### GOAL OF THE EXERCISE
Without including any pictures, copy each entry below exactly.

[Start of section]

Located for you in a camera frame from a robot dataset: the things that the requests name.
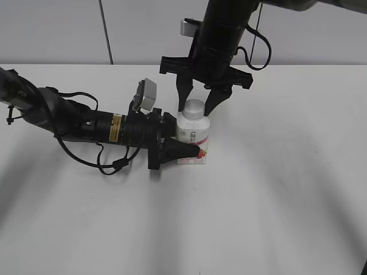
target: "bottle label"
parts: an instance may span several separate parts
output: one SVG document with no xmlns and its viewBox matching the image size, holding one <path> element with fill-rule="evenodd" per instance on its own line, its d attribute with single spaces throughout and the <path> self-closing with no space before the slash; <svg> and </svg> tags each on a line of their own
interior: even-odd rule
<svg viewBox="0 0 367 275">
<path fill-rule="evenodd" d="M 202 164 L 206 162 L 208 153 L 208 130 L 192 130 L 177 128 L 177 139 L 184 143 L 197 145 L 200 152 L 196 158 L 178 159 L 178 163 Z"/>
</svg>

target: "cable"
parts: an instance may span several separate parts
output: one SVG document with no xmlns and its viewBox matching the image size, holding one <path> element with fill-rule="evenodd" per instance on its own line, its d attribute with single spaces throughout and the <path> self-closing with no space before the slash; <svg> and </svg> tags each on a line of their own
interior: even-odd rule
<svg viewBox="0 0 367 275">
<path fill-rule="evenodd" d="M 257 30 L 257 31 L 259 30 L 260 17 L 261 17 L 261 12 L 263 11 L 263 6 L 264 6 L 264 4 L 263 4 L 263 3 L 261 3 L 261 5 L 260 5 L 260 10 L 259 10 L 259 17 L 257 18 L 257 24 L 256 24 L 256 30 Z M 251 49 L 251 55 L 250 55 L 250 63 L 252 63 L 253 51 L 255 50 L 256 37 L 257 37 L 257 36 L 253 36 L 252 49 Z"/>
<path fill-rule="evenodd" d="M 84 92 L 75 92 L 75 93 L 57 93 L 59 96 L 61 97 L 65 97 L 65 98 L 68 98 L 68 97 L 74 97 L 74 96 L 86 96 L 86 97 L 89 97 L 90 99 L 94 100 L 96 102 L 96 108 L 95 108 L 95 111 L 98 110 L 98 100 L 90 95 L 89 93 L 84 93 Z"/>
<path fill-rule="evenodd" d="M 259 37 L 261 40 L 263 40 L 263 41 L 264 41 L 264 43 L 267 45 L 268 50 L 269 50 L 269 56 L 268 56 L 268 59 L 266 60 L 266 63 L 265 63 L 265 65 L 264 65 L 264 66 L 262 66 L 261 68 L 257 68 L 257 67 L 255 67 L 255 66 L 251 65 L 251 62 L 250 62 L 250 60 L 248 59 L 247 51 L 246 51 L 246 49 L 245 49 L 244 47 L 239 46 L 239 47 L 237 48 L 237 50 L 236 50 L 236 53 L 235 53 L 235 54 L 238 54 L 238 51 L 239 51 L 239 50 L 242 50 L 242 51 L 244 52 L 244 54 L 245 54 L 245 61 L 246 61 L 247 66 L 249 66 L 249 68 L 251 68 L 251 69 L 253 69 L 253 70 L 262 70 L 262 69 L 266 68 L 266 67 L 269 65 L 269 63 L 270 63 L 271 54 L 272 54 L 271 45 L 270 45 L 270 43 L 269 43 L 269 40 L 267 40 L 267 38 L 266 38 L 265 36 L 263 36 L 261 33 L 259 33 L 257 30 L 254 30 L 254 29 L 253 29 L 253 28 L 251 28 L 249 25 L 247 25 L 246 29 L 247 29 L 250 33 L 252 33 L 253 35 L 255 35 L 255 36 Z"/>
<path fill-rule="evenodd" d="M 113 163 L 112 163 L 112 166 L 113 168 L 115 169 L 113 172 L 111 173 L 107 173 L 103 170 L 103 167 L 101 165 L 101 155 L 102 155 L 102 152 L 104 150 L 104 146 L 103 144 L 100 144 L 99 142 L 96 142 L 96 144 L 98 146 L 101 146 L 101 151 L 99 151 L 98 153 L 98 157 L 97 157 L 97 165 L 98 165 L 98 169 L 99 171 L 103 174 L 103 175 L 108 175 L 108 176 L 111 176 L 111 175 L 114 175 L 116 174 L 117 172 L 119 172 L 123 167 L 125 166 L 128 166 L 130 161 L 132 161 L 138 154 L 139 154 L 139 151 L 140 149 L 142 148 L 143 146 L 143 142 L 144 142 L 144 138 L 145 138 L 145 129 L 143 131 L 143 134 L 142 134 L 142 138 L 139 142 L 139 145 L 138 147 L 136 148 L 136 150 L 134 151 L 134 153 L 132 153 L 132 155 L 128 158 L 127 155 L 128 155 L 128 152 L 130 150 L 130 146 L 127 146 L 126 147 L 126 153 L 125 153 L 125 156 L 122 158 L 122 159 L 118 159 L 118 160 L 115 160 Z"/>
<path fill-rule="evenodd" d="M 28 81 L 27 79 L 21 77 L 21 76 L 18 76 L 41 100 L 41 104 L 43 105 L 44 109 L 45 109 L 45 112 L 46 112 L 46 115 L 48 117 L 48 120 L 50 122 L 50 125 L 51 125 L 51 128 L 52 128 L 52 131 L 54 133 L 54 136 L 55 138 L 57 139 L 58 143 L 60 144 L 61 148 L 65 151 L 65 153 L 67 153 L 72 159 L 76 160 L 77 162 L 80 162 L 86 166 L 90 166 L 90 167 L 93 167 L 93 168 L 99 168 L 100 166 L 98 164 L 94 164 L 94 163 L 90 163 L 90 162 L 87 162 L 83 159 L 80 159 L 78 158 L 76 155 L 74 155 L 73 153 L 70 152 L 70 150 L 68 149 L 68 147 L 66 147 L 64 141 L 62 140 L 56 126 L 55 126 L 55 123 L 53 121 L 53 118 L 52 118 L 52 114 L 51 114 L 51 111 L 48 107 L 48 104 L 45 100 L 45 98 L 43 97 L 42 93 L 40 92 L 40 90 L 38 90 L 30 81 Z M 113 165 L 112 164 L 109 164 L 109 165 L 101 165 L 102 168 L 113 168 Z"/>
</svg>

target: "cable connector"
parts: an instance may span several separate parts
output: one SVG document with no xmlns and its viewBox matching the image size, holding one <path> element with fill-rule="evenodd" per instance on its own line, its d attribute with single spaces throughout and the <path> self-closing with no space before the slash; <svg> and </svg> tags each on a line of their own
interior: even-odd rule
<svg viewBox="0 0 367 275">
<path fill-rule="evenodd" d="M 128 166 L 129 160 L 127 158 L 118 159 L 112 162 L 112 166 L 115 170 L 120 171 L 125 166 Z"/>
</svg>

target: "yellow label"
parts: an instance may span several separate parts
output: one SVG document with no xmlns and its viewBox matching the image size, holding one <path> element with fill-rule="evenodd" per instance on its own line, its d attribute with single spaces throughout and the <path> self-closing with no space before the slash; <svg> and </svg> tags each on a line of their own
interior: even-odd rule
<svg viewBox="0 0 367 275">
<path fill-rule="evenodd" d="M 122 115 L 114 114 L 110 129 L 110 142 L 118 142 L 121 128 Z"/>
</svg>

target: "red fruit graphic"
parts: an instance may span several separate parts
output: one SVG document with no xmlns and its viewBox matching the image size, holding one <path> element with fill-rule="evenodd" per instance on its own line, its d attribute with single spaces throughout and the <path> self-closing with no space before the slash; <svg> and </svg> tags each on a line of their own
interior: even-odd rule
<svg viewBox="0 0 367 275">
<path fill-rule="evenodd" d="M 203 158 L 206 155 L 206 152 L 203 149 L 200 149 L 199 154 L 197 155 L 198 159 Z"/>
</svg>

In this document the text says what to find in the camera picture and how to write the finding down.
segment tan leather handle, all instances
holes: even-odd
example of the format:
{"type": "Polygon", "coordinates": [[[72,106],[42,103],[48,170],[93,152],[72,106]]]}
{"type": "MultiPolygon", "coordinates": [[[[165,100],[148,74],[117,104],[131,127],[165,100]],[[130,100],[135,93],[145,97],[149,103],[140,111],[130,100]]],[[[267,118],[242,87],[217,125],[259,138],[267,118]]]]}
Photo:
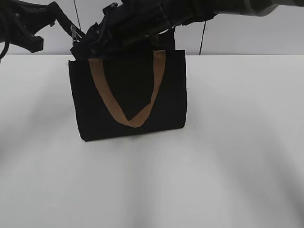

[End of section]

### EXERCISE ANSWER
Located for you in a camera frame from a robot dataset: the things that the requests name.
target: "bottle label"
parts: an instance may span several separate parts
output: one SVG document with no xmlns and its viewBox matching the image size, holding one <path> element with fill-rule="evenodd" per instance on its own line, its d attribute with single spaces throughout and the <path> self-closing with no space before the slash; <svg> and </svg> tags each on a line of their own
interior: even-odd rule
<svg viewBox="0 0 367 275">
<path fill-rule="evenodd" d="M 202 164 L 206 162 L 208 153 L 208 130 L 192 130 L 177 128 L 177 139 L 184 143 L 197 145 L 200 152 L 196 158 L 178 159 L 178 163 Z"/>
</svg>

target: "cable"
parts: an instance may span several separate parts
output: one SVG document with no xmlns and its viewBox matching the image size, holding one <path> element with fill-rule="evenodd" per instance on its own line, its d attribute with single spaces throughout and the <path> self-closing with no space before the slash; <svg> and </svg> tags each on a line of their own
interior: even-odd rule
<svg viewBox="0 0 367 275">
<path fill-rule="evenodd" d="M 257 30 L 257 31 L 259 30 L 260 17 L 261 17 L 261 12 L 263 11 L 263 6 L 264 6 L 264 4 L 263 4 L 263 3 L 261 3 L 261 5 L 260 5 L 260 10 L 259 10 L 259 17 L 257 18 L 257 24 L 256 24 L 256 30 Z M 251 49 L 251 55 L 250 55 L 250 63 L 252 63 L 253 51 L 255 50 L 256 37 L 257 37 L 257 36 L 253 36 L 252 49 Z"/>
<path fill-rule="evenodd" d="M 84 92 L 75 92 L 75 93 L 57 93 L 59 96 L 61 97 L 65 97 L 65 98 L 68 98 L 68 97 L 74 97 L 74 96 L 86 96 L 86 97 L 89 97 L 90 99 L 94 100 L 96 102 L 96 108 L 95 108 L 95 111 L 98 110 L 98 100 L 90 95 L 89 93 L 84 93 Z"/>
<path fill-rule="evenodd" d="M 259 37 L 261 40 L 263 40 L 263 41 L 264 41 L 264 43 L 267 45 L 268 50 L 269 50 L 269 56 L 268 56 L 268 59 L 266 60 L 266 63 L 265 63 L 265 65 L 264 65 L 264 66 L 262 66 L 261 68 L 257 68 L 257 67 L 255 67 L 255 66 L 251 65 L 251 62 L 250 62 L 250 60 L 248 59 L 247 51 L 246 51 L 246 49 L 245 49 L 244 47 L 239 46 L 239 47 L 237 48 L 237 50 L 236 50 L 236 53 L 235 53 L 235 54 L 238 54 L 238 51 L 239 51 L 239 50 L 242 50 L 242 51 L 244 52 L 244 54 L 245 54 L 245 61 L 246 61 L 247 66 L 249 66 L 249 68 L 251 68 L 251 69 L 253 69 L 253 70 L 262 70 L 262 69 L 266 68 L 266 67 L 269 65 L 269 63 L 270 63 L 271 54 L 272 54 L 271 45 L 270 45 L 270 43 L 269 43 L 269 40 L 267 40 L 267 38 L 266 38 L 265 36 L 263 36 L 261 33 L 259 33 L 257 30 L 254 30 L 254 29 L 253 29 L 253 28 L 251 28 L 249 25 L 247 25 L 246 29 L 247 29 L 250 33 L 252 33 L 253 35 L 255 35 L 255 36 Z"/>
<path fill-rule="evenodd" d="M 113 163 L 112 163 L 112 166 L 113 168 L 115 169 L 113 172 L 111 173 L 107 173 L 103 170 L 103 167 L 101 165 L 101 155 L 102 155 L 102 152 L 104 150 L 104 146 L 103 144 L 100 144 L 99 142 L 96 142 L 96 144 L 98 146 L 101 146 L 101 151 L 99 151 L 98 153 L 98 157 L 97 157 L 97 165 L 98 165 L 98 169 L 99 171 L 103 174 L 103 175 L 108 175 L 108 176 L 111 176 L 111 175 L 114 175 L 116 174 L 117 172 L 119 172 L 123 167 L 125 166 L 128 166 L 130 161 L 132 161 L 138 154 L 139 154 L 139 151 L 140 149 L 142 148 L 143 146 L 143 142 L 144 142 L 144 138 L 145 138 L 145 129 L 143 131 L 143 134 L 142 134 L 142 138 L 139 142 L 139 145 L 138 147 L 136 148 L 136 150 L 134 151 L 134 153 L 132 153 L 132 155 L 128 158 L 127 155 L 128 155 L 128 152 L 130 150 L 130 146 L 127 146 L 126 147 L 126 153 L 125 153 L 125 156 L 122 158 L 122 159 L 118 159 L 118 160 L 115 160 Z"/>
<path fill-rule="evenodd" d="M 28 81 L 27 79 L 21 77 L 21 76 L 18 76 L 41 100 L 41 104 L 43 105 L 44 109 L 45 109 L 45 112 L 46 112 L 46 115 L 48 117 L 48 120 L 50 122 L 50 125 L 51 125 L 51 128 L 52 128 L 52 131 L 54 133 L 54 136 L 55 138 L 57 139 L 58 143 L 60 144 L 61 148 L 65 151 L 65 153 L 67 153 L 72 159 L 76 160 L 77 162 L 80 162 L 86 166 L 90 166 L 90 167 L 93 167 L 93 168 L 99 168 L 100 166 L 98 164 L 94 164 L 94 163 L 90 163 L 90 162 L 87 162 L 83 159 L 80 159 L 78 158 L 76 155 L 74 155 L 73 153 L 70 152 L 70 150 L 68 149 L 68 147 L 66 147 L 64 141 L 62 140 L 56 126 L 55 126 L 55 123 L 53 121 L 53 118 L 52 118 L 52 114 L 51 114 L 51 111 L 48 107 L 48 104 L 45 100 L 45 98 L 43 97 L 42 93 L 40 92 L 40 90 L 38 90 L 30 81 Z M 113 165 L 112 164 L 109 164 L 109 165 L 101 165 L 102 168 L 113 168 Z"/>
</svg>

target: "cable connector"
parts: an instance may span several separate parts
output: one SVG document with no xmlns and its viewBox matching the image size, holding one <path> element with fill-rule="evenodd" per instance on its own line, its d attribute with single spaces throughout and the <path> self-closing with no space before the slash; <svg> and </svg> tags each on a line of their own
interior: even-odd rule
<svg viewBox="0 0 367 275">
<path fill-rule="evenodd" d="M 128 166 L 129 160 L 127 158 L 118 159 L 112 162 L 112 166 L 115 170 L 120 171 L 125 166 Z"/>
</svg>

target: "yellow label"
parts: an instance may span several separate parts
output: one SVG document with no xmlns and its viewBox matching the image size, holding one <path> element with fill-rule="evenodd" per instance on its own line, its d attribute with single spaces throughout and the <path> self-closing with no space before the slash; <svg> and </svg> tags each on a line of their own
interior: even-odd rule
<svg viewBox="0 0 367 275">
<path fill-rule="evenodd" d="M 122 115 L 114 114 L 110 129 L 110 142 L 118 142 L 121 128 Z"/>
</svg>

target: "red fruit graphic"
parts: an instance may span several separate parts
output: one SVG document with no xmlns and its viewBox matching the image size, holding one <path> element with fill-rule="evenodd" per instance on its own line, its d attribute with single spaces throughout and the <path> self-closing with no space before the slash; <svg> and </svg> tags each on a line of their own
interior: even-odd rule
<svg viewBox="0 0 367 275">
<path fill-rule="evenodd" d="M 203 158 L 206 155 L 206 152 L 203 149 L 200 149 L 199 154 L 197 155 L 198 159 Z"/>
</svg>

In this document the text says what to find in the camera picture and how to write the finding down.
segment tan leather handle, all instances
holes: even-odd
example of the format:
{"type": "Polygon", "coordinates": [[[72,106],[42,103],[48,170],[93,152],[72,106]]]}
{"type": "MultiPolygon", "coordinates": [[[[165,100],[148,74],[117,104],[131,127],[165,100]],[[130,100],[135,93],[145,97],[149,103],[140,111],[130,100]]],[[[267,118],[242,87],[217,125],[259,138],[267,118]]]]}
Photo:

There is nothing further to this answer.